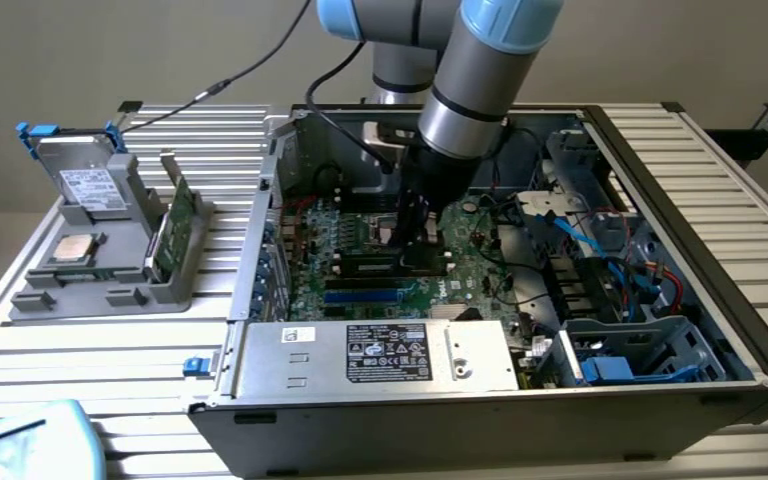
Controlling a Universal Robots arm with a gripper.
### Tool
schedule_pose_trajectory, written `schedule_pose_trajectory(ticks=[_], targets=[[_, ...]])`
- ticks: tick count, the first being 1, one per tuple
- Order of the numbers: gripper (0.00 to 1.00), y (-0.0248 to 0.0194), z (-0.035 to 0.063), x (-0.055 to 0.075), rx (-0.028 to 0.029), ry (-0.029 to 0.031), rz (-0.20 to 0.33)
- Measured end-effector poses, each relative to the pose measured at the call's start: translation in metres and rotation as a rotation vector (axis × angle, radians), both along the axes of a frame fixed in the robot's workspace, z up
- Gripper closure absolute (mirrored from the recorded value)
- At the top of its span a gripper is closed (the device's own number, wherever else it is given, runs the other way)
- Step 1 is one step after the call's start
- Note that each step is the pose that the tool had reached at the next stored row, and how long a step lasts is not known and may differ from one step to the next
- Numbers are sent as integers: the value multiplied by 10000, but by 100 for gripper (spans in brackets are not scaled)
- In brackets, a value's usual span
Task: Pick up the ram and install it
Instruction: 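Insert the ram into the slot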
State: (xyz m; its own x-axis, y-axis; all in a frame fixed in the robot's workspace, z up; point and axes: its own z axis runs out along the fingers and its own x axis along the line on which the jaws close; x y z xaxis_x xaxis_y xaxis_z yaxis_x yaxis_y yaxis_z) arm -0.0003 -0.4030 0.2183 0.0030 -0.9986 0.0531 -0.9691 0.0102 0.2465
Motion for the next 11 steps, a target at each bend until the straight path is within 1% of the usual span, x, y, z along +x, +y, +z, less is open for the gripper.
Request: schedule_pose_trajectory(ticks=[1,2,3,6,7,8,9,11], targets=[[47,0,13,-8,0,-60,0],[47,2,22,-16,1,-146,-1],[47,4,29,-21,1,-250,0],[47,19,39,-25,0,-666,-10],[47,26,43,-26,1,-789,-17],[47,30,52,-29,-1,-880,-21],[47,33,67,-37,-1,-937,-23],[47,36,110,-66,-1,-995,-24]])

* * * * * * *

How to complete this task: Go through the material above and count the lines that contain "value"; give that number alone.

Output for this task: 3